Go in a scratch VM

distributionless linux.

Mon, Jun 4, 2018

Many of us know that you can run Go binaries in “scratch” containers. Your container doesn’t need to be based on Alpine or Ubuntu. It can be based on nothing and contain just the binary you built from Go source. This is largely because Go code can be statically linked, and so requires no installed libraries.

But what about VMs? Normally you start from Ubuntu, or Alpine or whatever and then you install your stuff on top. What would happen if you didn’t? Could you have a VM that’s just a linux kernel and your Go binary?

I thought I’d find out.

Getting started

When a linux machine starts, first some low-level magic happens to mount the root file system, and load and run the kernel. Once the kernel is ready it hands control to user-space by running /sbin/init as process ID 1. Everything else that happens on the machine then happens because /sbin/init makes it happen. Every other user-space process is started by init or by a process started by init. And the OS only keeps running while process 1 keeps running.

If I replace /sbin/init with a static Go binary I’ve effectively replaced all the user-space components of the distribution.

So, what happens if we replace /sbin/init with a statically linked Go binary that just prints “Hello World!” and then sleeps a lot?

We need a playground

I’m going to start with the simplest linux distribution I can find, replace /sbin/init with my Go binary, then try to work out what else I need to do to get a running system.

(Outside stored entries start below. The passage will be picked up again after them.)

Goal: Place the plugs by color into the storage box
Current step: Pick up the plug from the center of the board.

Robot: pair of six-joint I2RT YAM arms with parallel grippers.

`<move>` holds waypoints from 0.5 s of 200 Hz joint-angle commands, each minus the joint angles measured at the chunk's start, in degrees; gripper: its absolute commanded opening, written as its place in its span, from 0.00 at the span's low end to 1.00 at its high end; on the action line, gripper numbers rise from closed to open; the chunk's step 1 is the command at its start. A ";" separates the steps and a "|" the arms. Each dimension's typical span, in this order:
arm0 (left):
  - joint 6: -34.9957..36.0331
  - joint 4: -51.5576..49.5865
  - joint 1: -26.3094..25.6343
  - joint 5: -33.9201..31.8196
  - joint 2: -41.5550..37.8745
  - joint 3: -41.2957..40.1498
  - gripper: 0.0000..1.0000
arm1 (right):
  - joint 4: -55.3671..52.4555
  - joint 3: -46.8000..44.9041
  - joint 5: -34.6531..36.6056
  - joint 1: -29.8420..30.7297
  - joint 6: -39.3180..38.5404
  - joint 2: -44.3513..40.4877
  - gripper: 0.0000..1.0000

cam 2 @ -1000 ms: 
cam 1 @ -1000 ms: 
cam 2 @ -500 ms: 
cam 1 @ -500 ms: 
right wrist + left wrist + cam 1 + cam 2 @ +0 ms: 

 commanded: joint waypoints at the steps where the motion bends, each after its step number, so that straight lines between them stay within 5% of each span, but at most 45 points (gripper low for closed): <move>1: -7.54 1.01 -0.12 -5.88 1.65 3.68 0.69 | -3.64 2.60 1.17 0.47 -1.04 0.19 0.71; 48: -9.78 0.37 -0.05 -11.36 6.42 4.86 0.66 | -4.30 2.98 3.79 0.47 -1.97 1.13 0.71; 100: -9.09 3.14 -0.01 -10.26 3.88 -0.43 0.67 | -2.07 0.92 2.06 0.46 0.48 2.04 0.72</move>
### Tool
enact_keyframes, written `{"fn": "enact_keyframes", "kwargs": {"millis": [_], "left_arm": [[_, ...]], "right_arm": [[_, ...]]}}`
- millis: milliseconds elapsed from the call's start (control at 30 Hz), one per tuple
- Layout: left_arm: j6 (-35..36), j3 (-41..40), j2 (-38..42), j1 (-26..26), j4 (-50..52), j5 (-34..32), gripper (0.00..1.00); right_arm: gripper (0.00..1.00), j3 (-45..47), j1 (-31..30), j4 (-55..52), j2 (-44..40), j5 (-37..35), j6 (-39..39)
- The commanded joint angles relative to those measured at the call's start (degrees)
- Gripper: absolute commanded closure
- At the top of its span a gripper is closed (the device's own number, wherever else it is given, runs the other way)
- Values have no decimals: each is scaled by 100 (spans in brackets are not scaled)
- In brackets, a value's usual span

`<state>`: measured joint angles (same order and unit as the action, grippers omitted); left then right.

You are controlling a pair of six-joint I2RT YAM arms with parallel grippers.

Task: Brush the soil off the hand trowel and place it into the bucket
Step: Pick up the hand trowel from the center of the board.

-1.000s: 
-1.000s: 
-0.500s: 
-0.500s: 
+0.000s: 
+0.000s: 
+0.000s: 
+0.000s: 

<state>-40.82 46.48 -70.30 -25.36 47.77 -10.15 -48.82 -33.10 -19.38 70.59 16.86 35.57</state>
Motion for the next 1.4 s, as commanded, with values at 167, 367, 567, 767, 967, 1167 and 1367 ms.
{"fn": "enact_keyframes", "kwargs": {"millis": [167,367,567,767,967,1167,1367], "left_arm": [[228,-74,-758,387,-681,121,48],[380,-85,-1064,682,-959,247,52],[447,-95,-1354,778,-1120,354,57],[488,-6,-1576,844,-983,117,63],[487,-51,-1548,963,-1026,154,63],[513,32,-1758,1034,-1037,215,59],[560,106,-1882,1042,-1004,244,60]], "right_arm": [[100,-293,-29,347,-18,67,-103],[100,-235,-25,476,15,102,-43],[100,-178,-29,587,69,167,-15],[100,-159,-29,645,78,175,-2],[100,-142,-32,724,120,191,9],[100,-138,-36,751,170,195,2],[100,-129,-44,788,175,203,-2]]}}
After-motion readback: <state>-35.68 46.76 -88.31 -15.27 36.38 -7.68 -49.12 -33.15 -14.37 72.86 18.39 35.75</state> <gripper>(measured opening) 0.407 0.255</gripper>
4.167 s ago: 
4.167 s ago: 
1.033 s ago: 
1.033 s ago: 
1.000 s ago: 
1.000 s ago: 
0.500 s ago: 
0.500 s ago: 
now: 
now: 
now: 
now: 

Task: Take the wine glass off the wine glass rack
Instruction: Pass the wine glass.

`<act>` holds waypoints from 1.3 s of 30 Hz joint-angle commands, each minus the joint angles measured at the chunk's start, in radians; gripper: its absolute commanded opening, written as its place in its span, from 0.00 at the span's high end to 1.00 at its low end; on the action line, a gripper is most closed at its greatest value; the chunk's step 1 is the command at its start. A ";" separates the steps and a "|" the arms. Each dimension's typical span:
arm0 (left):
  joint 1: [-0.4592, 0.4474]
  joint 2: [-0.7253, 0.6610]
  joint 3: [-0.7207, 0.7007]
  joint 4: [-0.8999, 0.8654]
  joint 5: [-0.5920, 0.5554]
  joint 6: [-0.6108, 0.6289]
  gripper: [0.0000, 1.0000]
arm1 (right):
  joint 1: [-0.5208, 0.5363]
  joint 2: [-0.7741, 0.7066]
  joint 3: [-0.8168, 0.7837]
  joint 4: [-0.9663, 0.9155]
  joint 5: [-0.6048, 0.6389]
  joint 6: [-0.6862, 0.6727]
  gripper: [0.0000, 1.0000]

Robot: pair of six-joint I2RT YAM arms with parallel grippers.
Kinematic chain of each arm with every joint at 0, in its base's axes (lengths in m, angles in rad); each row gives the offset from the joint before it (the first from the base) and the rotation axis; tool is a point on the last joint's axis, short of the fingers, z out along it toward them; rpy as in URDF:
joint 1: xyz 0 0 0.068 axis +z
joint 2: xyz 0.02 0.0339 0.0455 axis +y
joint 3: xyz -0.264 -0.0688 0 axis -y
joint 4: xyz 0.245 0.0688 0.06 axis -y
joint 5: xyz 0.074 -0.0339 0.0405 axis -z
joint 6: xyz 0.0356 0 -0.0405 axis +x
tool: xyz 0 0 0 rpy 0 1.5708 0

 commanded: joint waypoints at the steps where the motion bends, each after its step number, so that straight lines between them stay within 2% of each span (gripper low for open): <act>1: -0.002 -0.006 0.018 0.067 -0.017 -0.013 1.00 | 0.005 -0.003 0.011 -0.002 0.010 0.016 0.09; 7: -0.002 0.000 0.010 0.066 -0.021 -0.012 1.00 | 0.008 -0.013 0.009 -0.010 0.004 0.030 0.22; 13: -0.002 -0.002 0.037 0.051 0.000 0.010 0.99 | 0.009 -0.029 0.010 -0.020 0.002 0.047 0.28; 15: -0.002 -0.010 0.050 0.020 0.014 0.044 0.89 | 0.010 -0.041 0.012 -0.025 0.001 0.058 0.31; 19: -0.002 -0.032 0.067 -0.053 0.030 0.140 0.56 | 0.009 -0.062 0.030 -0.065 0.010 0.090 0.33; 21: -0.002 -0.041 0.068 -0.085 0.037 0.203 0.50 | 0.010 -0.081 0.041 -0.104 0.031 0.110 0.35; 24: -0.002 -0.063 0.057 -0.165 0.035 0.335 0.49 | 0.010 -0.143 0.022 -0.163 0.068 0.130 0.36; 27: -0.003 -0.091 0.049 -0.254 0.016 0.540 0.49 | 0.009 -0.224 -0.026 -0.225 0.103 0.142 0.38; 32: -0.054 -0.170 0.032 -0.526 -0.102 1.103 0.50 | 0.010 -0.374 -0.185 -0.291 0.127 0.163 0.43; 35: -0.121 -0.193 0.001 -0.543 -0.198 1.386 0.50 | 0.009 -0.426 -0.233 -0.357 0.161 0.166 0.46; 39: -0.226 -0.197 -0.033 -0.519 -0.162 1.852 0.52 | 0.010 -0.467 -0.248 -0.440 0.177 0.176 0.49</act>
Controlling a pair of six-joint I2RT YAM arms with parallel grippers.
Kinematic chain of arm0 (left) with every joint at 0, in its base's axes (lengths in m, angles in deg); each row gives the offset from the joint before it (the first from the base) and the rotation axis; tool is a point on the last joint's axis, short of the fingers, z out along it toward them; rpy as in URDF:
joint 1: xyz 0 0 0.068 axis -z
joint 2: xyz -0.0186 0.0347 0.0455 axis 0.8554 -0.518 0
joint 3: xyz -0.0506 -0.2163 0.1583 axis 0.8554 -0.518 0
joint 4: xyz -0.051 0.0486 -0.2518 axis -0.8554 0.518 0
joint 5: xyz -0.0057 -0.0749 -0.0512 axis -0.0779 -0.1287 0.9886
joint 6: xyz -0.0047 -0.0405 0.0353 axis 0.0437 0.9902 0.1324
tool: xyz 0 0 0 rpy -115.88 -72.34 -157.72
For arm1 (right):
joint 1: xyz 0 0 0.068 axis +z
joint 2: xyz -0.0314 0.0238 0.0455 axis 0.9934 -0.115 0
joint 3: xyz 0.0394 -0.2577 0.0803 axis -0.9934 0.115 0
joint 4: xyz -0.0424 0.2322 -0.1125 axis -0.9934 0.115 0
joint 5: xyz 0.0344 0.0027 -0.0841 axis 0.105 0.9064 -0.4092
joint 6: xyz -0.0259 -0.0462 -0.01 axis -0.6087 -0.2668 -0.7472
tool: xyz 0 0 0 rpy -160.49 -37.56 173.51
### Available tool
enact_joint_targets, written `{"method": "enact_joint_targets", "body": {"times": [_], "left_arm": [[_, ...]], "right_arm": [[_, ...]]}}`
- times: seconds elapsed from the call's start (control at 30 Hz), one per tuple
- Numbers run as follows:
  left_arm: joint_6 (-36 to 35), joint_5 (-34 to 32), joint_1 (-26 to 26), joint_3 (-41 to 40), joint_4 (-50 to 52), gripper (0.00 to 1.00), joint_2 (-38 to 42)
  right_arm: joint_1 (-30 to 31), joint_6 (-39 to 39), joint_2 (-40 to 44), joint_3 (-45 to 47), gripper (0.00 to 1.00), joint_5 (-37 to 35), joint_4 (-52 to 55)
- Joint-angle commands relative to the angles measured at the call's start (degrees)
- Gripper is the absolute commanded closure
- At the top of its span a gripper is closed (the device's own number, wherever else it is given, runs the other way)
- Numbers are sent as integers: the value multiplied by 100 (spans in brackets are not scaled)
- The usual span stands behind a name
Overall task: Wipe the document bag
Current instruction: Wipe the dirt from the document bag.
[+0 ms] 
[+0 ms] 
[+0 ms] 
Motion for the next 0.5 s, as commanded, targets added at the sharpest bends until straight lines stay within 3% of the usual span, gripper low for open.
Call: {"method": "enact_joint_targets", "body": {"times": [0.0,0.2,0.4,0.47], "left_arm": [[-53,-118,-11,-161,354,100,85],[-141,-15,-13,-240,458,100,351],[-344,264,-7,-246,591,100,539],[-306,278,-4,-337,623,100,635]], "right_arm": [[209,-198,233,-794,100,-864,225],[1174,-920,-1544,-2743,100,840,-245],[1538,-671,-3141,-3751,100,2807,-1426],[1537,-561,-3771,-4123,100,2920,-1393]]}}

Vagrant gives me a very convenient way to do this. This Vagrant file is all I need to configure a local VM.

Vagrant.configure("2") do |config|
  config.vm.box = "alpine/alpine64"
  config.vm.network "forwarded_port", guest: 80, host: 8080, host_ip: "127.0.0.1"
end

This gives me an easy-to-recycle local VM to play with. I can start it with vagrant up, and if things go wrong I can completely delete it with vagrant destroy -f.

I chose Alpine linux as my distribution as it has a reputation for being small & simple, which hopefully will make it easier to understand.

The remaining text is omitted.